• **TASK TO COMPLETE**
The answer is to be an exact copy of the lines below running from the line with "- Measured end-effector" down to the line with "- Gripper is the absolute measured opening", both ends included, and nothing more.

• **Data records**
□ □ □ □ □

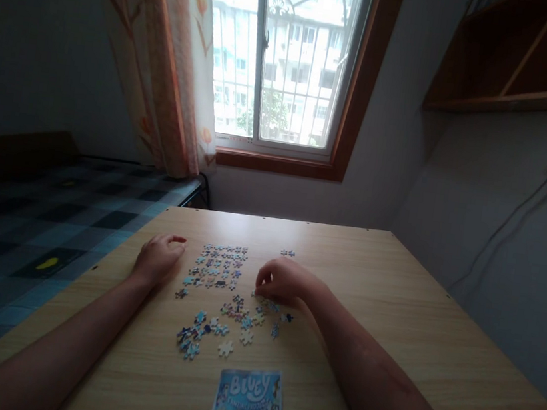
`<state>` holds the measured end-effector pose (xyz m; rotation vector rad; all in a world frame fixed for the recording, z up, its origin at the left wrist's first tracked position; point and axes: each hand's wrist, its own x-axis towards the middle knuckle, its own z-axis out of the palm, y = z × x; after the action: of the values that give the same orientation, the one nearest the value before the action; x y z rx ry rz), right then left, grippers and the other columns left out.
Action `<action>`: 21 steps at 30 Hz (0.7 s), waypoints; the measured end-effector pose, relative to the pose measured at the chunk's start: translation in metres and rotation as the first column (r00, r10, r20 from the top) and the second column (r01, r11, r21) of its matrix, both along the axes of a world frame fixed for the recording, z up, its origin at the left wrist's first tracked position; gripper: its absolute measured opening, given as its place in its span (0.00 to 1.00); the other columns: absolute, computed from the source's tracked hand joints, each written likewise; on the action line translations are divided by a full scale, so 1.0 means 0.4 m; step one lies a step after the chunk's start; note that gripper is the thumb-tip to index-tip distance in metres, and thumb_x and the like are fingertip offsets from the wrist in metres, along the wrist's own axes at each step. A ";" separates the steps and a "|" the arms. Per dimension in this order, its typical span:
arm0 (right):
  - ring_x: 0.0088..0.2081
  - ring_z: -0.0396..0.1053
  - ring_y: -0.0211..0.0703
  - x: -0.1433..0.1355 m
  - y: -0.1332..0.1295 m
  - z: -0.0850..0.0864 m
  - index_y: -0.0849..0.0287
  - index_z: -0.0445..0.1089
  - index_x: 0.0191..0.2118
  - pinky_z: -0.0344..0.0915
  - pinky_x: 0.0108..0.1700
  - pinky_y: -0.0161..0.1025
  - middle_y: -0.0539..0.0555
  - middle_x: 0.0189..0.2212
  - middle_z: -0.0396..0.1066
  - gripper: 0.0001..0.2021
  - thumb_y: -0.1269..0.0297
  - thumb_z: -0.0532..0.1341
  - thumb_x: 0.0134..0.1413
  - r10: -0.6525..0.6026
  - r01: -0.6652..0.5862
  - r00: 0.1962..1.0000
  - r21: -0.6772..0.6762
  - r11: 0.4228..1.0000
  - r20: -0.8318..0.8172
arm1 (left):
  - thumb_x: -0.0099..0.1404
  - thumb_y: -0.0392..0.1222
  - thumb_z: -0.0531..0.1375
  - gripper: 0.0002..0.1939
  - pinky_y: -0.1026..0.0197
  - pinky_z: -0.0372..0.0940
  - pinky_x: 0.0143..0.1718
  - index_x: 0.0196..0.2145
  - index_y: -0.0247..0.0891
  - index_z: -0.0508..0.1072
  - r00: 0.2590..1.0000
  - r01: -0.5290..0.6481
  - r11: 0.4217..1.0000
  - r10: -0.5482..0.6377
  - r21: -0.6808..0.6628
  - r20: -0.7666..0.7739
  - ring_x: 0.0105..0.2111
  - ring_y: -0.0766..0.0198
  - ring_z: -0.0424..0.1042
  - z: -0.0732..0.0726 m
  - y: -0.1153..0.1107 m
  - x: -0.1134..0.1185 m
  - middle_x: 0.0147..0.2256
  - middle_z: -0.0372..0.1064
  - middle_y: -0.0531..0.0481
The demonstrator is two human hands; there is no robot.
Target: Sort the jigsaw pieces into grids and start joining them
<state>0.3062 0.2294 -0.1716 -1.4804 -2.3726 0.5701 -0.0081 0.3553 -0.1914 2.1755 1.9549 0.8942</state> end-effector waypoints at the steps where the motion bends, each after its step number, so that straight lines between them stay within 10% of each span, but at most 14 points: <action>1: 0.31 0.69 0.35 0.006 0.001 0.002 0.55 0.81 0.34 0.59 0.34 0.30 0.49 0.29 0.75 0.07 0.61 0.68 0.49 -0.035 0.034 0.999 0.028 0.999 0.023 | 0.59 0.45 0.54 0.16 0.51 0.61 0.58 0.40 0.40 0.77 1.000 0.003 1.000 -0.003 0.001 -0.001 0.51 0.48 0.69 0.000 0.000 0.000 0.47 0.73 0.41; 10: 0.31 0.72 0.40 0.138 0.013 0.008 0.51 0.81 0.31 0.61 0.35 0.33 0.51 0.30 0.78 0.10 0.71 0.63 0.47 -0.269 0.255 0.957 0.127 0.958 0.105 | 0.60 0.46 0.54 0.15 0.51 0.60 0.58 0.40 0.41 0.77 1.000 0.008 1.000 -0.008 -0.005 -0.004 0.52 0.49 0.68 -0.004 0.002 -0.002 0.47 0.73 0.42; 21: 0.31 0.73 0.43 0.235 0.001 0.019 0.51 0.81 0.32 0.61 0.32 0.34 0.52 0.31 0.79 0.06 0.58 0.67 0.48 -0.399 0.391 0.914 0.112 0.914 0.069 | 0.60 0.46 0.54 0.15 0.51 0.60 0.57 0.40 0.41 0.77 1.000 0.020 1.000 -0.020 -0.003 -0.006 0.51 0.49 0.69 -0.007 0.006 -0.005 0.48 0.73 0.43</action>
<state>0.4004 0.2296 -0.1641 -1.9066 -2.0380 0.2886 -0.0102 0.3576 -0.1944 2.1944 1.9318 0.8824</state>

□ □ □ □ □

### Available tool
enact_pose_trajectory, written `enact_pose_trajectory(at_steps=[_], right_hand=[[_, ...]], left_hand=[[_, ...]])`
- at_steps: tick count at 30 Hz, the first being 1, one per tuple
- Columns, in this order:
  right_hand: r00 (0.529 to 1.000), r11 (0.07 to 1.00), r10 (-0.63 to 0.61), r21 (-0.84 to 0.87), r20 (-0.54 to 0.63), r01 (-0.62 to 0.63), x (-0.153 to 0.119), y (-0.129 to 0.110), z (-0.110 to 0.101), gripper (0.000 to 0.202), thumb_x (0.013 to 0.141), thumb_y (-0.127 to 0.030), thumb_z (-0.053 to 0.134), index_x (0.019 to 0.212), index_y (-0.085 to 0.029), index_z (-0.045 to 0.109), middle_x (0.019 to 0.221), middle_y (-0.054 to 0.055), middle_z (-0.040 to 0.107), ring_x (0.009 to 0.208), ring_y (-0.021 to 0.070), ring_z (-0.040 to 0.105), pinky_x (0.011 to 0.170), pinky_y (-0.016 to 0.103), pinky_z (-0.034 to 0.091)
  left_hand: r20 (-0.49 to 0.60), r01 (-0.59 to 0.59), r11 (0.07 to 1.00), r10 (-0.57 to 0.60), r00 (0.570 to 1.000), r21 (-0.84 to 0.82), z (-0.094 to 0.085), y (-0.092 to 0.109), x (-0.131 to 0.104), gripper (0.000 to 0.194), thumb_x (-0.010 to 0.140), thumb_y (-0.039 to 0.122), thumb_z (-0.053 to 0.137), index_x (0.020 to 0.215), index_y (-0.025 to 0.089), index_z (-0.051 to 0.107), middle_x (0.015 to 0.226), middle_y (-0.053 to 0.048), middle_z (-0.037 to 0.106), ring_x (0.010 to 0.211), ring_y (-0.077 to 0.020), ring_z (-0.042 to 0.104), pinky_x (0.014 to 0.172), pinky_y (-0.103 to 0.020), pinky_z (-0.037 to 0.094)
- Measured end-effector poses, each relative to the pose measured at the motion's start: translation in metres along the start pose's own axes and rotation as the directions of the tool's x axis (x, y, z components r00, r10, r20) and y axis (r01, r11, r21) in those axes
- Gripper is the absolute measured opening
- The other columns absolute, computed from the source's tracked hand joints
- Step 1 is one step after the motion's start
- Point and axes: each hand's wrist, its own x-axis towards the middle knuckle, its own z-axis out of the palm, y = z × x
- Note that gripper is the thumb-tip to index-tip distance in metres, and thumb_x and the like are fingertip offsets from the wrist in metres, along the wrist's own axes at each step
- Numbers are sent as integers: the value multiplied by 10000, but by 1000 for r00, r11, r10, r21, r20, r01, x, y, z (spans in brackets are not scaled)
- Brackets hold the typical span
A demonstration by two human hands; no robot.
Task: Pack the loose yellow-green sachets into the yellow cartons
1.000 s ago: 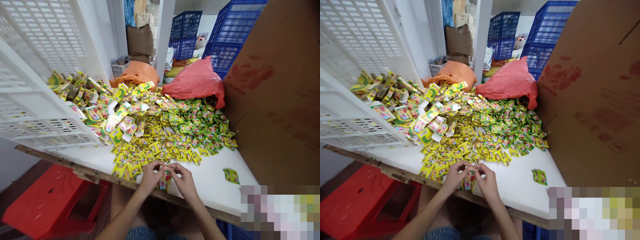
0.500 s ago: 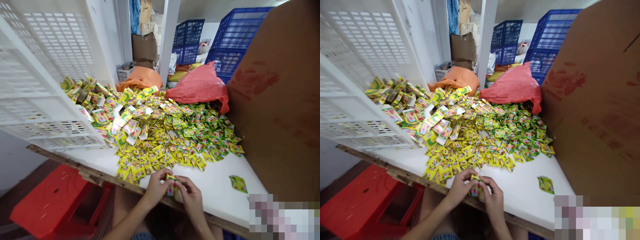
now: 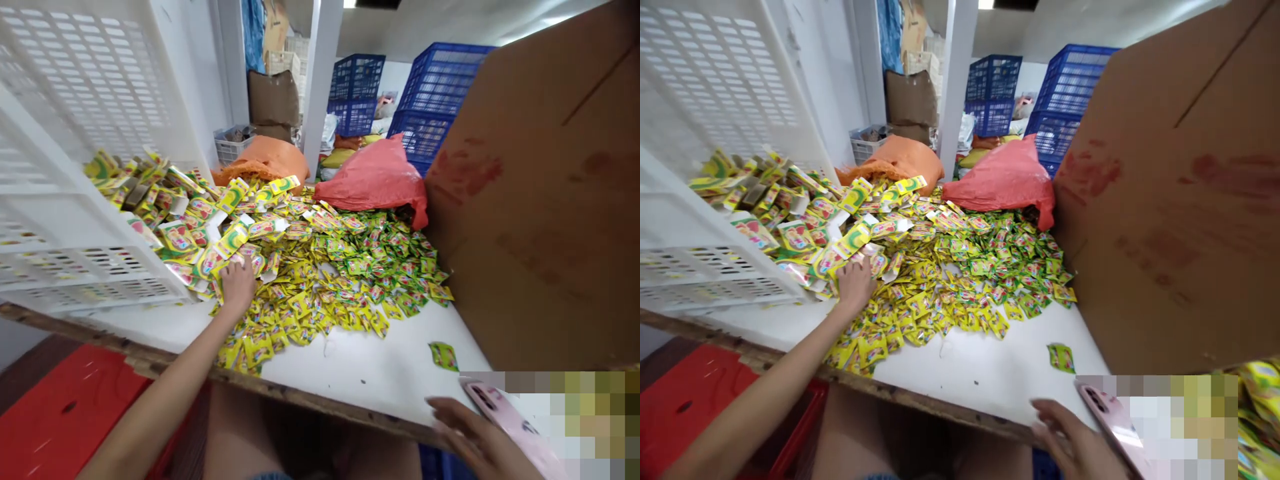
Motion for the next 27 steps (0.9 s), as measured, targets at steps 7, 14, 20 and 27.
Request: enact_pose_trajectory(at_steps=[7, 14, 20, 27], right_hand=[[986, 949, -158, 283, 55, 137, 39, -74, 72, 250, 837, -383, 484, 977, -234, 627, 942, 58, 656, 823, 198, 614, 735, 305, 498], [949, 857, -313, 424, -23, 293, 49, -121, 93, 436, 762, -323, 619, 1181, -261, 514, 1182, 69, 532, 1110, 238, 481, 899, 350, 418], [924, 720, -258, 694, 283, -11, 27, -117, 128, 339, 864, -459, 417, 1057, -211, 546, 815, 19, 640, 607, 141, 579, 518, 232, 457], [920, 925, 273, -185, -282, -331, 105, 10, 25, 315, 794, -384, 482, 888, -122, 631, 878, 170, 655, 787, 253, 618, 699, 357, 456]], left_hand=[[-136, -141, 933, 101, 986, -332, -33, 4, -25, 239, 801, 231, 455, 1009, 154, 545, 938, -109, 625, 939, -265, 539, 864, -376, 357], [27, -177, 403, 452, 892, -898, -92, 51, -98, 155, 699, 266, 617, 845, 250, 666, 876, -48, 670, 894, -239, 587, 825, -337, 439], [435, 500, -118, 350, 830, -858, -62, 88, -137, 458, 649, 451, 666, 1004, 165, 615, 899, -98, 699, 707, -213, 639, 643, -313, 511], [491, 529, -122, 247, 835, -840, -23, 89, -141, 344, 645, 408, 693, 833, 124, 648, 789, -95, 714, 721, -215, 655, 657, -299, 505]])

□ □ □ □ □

• **OUTPUT FOR THIS EXERCISE**
- Measured end-effector poses, each relative to the pose measured at the motion's start: translation in metres along the start pose's own axes and rotation as the directions of the tool's x axis (x, y, z components r00, r10, r20) and y axis (r01, r11, r21) in those axes
- Gripper is the absolute measured opening

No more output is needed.